[Data records]
BEGIN
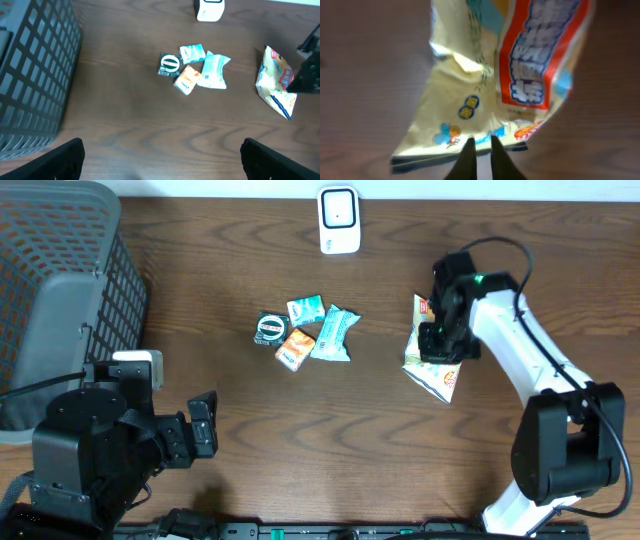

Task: Scan the item barcode

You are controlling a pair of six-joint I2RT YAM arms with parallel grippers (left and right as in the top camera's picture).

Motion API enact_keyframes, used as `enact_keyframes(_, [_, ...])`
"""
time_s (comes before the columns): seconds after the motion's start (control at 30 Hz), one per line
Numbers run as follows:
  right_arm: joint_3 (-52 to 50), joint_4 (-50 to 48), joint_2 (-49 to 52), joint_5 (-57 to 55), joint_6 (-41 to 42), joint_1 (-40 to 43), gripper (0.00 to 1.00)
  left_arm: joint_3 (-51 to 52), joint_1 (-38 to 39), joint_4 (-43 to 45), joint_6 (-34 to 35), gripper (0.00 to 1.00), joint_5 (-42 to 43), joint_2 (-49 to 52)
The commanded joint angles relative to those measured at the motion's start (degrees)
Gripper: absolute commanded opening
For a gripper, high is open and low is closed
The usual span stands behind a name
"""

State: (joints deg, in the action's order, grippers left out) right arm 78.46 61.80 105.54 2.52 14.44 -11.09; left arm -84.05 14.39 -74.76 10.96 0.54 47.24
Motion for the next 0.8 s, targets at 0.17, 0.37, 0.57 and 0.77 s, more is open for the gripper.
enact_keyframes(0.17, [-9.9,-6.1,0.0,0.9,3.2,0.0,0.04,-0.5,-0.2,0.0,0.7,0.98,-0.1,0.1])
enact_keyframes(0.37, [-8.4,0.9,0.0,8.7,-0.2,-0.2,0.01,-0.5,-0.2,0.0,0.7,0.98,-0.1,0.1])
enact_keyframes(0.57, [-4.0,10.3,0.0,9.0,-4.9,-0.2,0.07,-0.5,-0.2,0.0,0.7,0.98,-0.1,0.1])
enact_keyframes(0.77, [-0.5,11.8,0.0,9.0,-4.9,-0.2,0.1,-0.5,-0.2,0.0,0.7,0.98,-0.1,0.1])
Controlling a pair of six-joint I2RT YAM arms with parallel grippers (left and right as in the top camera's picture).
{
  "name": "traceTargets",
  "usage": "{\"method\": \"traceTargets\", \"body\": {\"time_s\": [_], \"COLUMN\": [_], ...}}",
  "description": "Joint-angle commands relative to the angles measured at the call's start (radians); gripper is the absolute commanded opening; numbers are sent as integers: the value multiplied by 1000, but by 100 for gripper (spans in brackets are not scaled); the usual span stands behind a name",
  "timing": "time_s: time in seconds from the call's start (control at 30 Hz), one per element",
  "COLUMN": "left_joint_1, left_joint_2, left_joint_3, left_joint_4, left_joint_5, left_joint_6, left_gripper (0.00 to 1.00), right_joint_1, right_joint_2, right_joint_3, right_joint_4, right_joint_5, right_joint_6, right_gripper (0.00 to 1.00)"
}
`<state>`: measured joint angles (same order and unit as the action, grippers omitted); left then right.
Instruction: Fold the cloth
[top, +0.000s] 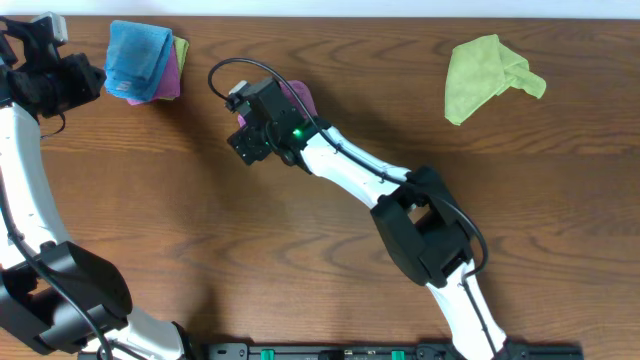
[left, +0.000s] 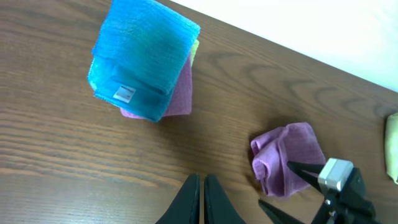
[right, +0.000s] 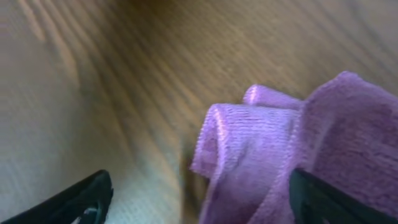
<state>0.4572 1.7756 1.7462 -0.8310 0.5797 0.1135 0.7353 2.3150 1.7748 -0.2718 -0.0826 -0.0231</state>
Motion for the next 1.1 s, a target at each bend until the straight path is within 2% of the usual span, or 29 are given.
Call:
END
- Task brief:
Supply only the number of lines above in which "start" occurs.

- Written answer:
4